Task item: Word for word, restate the listing that follows and leave out the images.

Raw data:
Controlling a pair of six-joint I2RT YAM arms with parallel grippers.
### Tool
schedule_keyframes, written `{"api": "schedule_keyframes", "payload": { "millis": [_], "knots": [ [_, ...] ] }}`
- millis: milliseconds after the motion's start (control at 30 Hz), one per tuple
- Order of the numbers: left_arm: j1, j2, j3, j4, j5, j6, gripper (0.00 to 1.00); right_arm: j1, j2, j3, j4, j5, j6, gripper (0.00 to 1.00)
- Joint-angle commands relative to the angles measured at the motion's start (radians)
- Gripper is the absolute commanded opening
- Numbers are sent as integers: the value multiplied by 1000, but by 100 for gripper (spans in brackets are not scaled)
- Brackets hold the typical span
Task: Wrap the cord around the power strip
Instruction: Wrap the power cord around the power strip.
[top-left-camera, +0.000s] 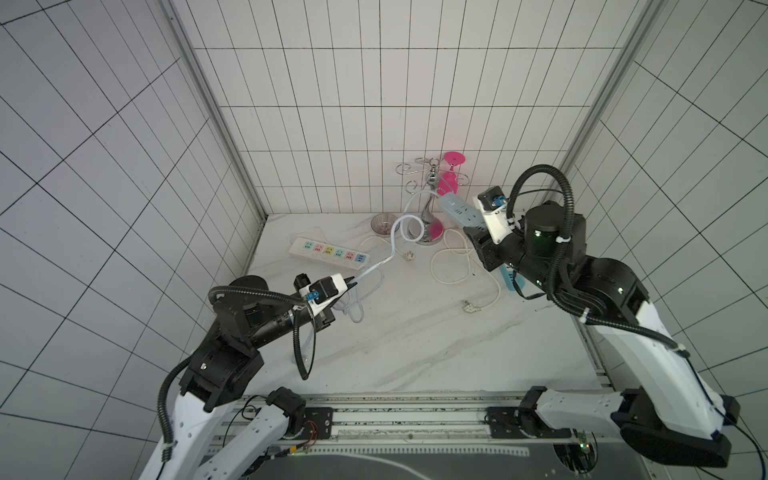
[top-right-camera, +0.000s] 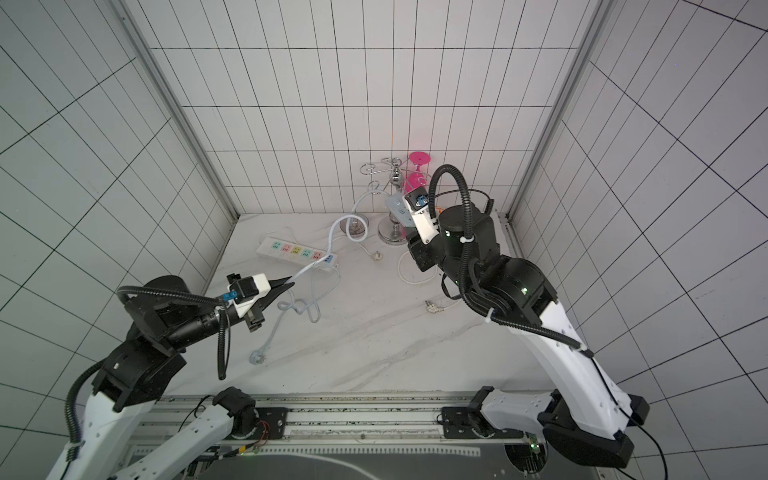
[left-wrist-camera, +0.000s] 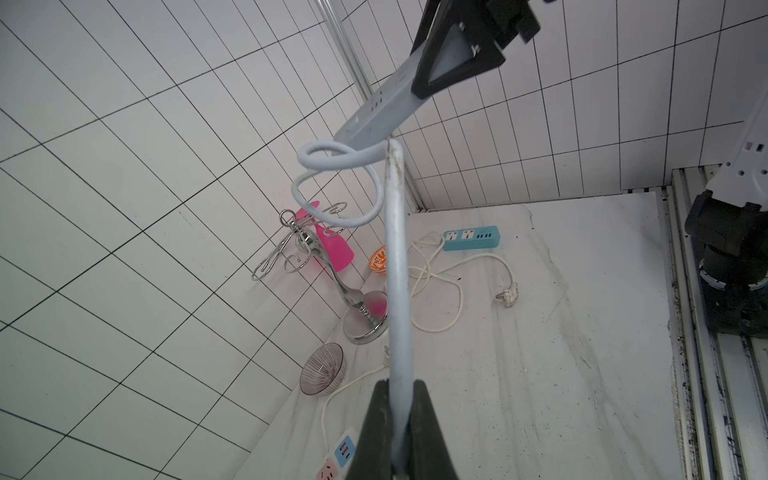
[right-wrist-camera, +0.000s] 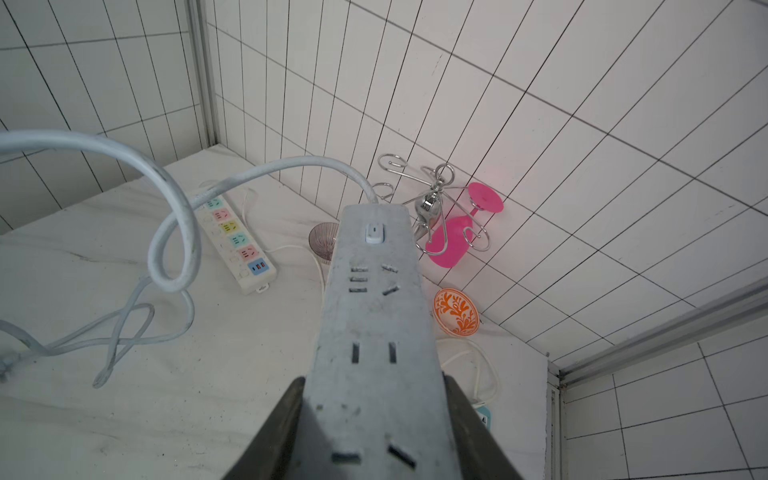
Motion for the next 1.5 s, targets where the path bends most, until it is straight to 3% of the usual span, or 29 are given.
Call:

Output:
Controlling a pair of six-joint I2RT YAM arms with parallel grippers.
### Tool
schedule_keyframes, written `{"api": "schedule_keyframes", "payload": { "millis": [_], "knots": [ [_, ...] ] }}`
- millis: milliseconds after the motion's start (control at 30 Hz), one per tuple
- Order of the numbers: left_arm: j1, j2, j3, j4, j5, j6, gripper (0.00 to 1.00); right_arm: j1, j2, j3, j4, j5, j6, gripper (0.00 to 1.00)
- Joint-angle commands relative to the angles measured at the motion's start (radians)
- Gripper is the absolute commanded opening
- Numbers are sent as integers: the value multiplied by 1000, but by 100 for gripper (spans in brackets are not scaled)
- Brackets hold the typical span
Task: Wrap the cord around the power strip
Instruction: Wrap the power cord around the power strip.
[top-left-camera, +0.000s] 
[top-right-camera, +0.000s] 
[left-wrist-camera, +0.000s] 
[right-wrist-camera, +0.000s] 
Motion for the next 1.5 s, targets where the path bends most, until it is straight to 3% of the usual span, or 29 are given.
Call:

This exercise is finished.